What should I do about being felt left out?

I feel SOOO left out, my BEST friend of about 2-3 years now is suddenly extremely into some guy that just came in from decatur and she’s pretty much just cutting me out! Instead of texting me she’s CALLING him, WTF! They’ve only been friends for like half a year but she doesn’t show it like that, she shows it as if she’s sick of me and she pretty much loves him. She dated him for about a month and she KNOWS that I like her but she doesn’t care. She says she doesn’t like me but she also says that she’s “playing the field” after her boyfriend of 5 months cheated on her. It hurts so bad when I randomly see her facebook status as “I can’t wait til Justin gets out of church so I can tell him something >:P” or anything about justin I just feel sick and don’t know what to do. I don’t want to say something to her because she might have a reasoning that would make me feel really bad. What do I do?

Answer #1

Uhm She’s NOT dating him, that’s the thing.
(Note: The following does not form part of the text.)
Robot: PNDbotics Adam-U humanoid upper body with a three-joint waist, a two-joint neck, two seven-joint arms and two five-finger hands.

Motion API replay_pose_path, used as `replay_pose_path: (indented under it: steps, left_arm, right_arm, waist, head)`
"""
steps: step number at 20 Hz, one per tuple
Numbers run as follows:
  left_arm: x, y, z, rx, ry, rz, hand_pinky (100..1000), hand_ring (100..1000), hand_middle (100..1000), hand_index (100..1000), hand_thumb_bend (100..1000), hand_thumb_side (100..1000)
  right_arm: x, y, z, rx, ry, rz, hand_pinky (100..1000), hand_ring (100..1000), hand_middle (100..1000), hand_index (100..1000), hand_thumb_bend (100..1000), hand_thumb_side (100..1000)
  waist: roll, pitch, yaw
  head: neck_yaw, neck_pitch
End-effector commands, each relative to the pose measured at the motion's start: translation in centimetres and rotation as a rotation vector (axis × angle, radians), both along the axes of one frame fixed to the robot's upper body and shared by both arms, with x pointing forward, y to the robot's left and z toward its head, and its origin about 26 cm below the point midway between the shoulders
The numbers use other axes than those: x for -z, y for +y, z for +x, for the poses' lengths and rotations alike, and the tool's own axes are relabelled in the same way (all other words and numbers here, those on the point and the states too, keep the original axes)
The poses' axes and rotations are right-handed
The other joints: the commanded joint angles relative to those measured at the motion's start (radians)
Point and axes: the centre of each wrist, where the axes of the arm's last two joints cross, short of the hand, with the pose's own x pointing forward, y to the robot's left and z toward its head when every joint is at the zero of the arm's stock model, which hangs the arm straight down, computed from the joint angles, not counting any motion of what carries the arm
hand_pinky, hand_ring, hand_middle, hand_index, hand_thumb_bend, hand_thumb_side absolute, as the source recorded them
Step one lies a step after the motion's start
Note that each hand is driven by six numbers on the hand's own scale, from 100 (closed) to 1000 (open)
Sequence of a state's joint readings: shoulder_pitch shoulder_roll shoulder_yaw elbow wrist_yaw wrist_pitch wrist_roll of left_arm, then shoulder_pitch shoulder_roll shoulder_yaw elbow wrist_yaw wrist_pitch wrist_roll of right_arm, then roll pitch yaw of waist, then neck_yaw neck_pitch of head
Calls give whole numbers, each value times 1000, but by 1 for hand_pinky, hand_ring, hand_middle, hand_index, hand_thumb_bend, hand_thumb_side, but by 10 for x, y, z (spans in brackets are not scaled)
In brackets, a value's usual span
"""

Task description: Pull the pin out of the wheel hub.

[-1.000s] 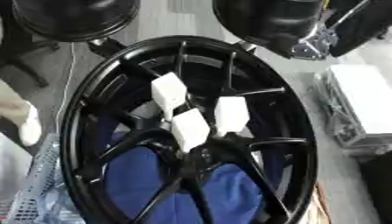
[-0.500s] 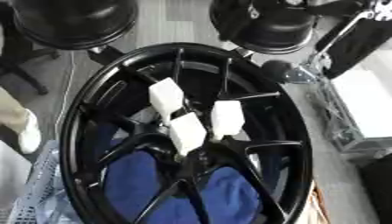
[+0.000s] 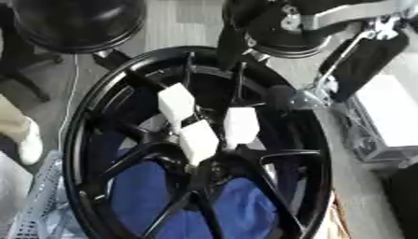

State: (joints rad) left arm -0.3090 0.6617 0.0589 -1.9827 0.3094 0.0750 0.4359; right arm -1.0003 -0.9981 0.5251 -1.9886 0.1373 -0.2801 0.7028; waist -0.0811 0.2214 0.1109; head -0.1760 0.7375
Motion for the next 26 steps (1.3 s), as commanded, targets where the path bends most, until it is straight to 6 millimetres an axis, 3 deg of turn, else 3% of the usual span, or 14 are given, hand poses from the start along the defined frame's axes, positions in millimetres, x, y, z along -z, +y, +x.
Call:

I said she DID date him about a month ago. That didn’t help at all, “advisor”.

Answer #2

Ohk, well first of all, she’s obviously not ready for a relationship with someone else. So, her not dating you is a good thing anyhow. She may also not be interested in you in a romantic way, or she doesnt want to mess up your friendship. You kinda need to back off if she’s already told you she isnt interested. It isnt her fault you like her. She also cannot make the decision to start liking you, that isnt how it works. Or you could just decide today to start liking someone else. Solving all your problems. Now, you’re jealous on two levels. For one thing someone else has the girl you like. And your best friend isnt paying as much attention to you. Well, welcome to life with a female best friend. When there’s a boy around, most pretty much tend to disappear. When the honeymoon phase is over, they come back. That’s just how it is. As for the romantic jealousy thing, that is your problem and you need to deal with it. She isnt leading you on, she isnt sending mixed signals. You’re harboring resentment over the fact that a girl who isnt interested in you is dating someone else. Get over it. You can express your feelings and ask her to take your feelings into consideration by not talking about her new boyfriend as much, but that is about all you can do. She’s dating another guy, which means she will call him and spend time with him. Maybe you need to spend less time with her to move on.

Answer #3

All you can do is talk to her about it. Tell her you really need to talk and it would mean the world to you if you guys could. Just tell her how you feel. Dont waste your time wondering “what if I had said” just go on and do it! If she gets all pissy then maybe you just need a break from her. Sometimes other guys trigger something in us that just make us forget everything else EXCEPT them. Right now this guy is her focus, and you complaining is just a nuisance. Tell her how you feel. And if she doesnt understand, get some distance between you guys for a bit until she cools down. best of luck :) I hope this helps.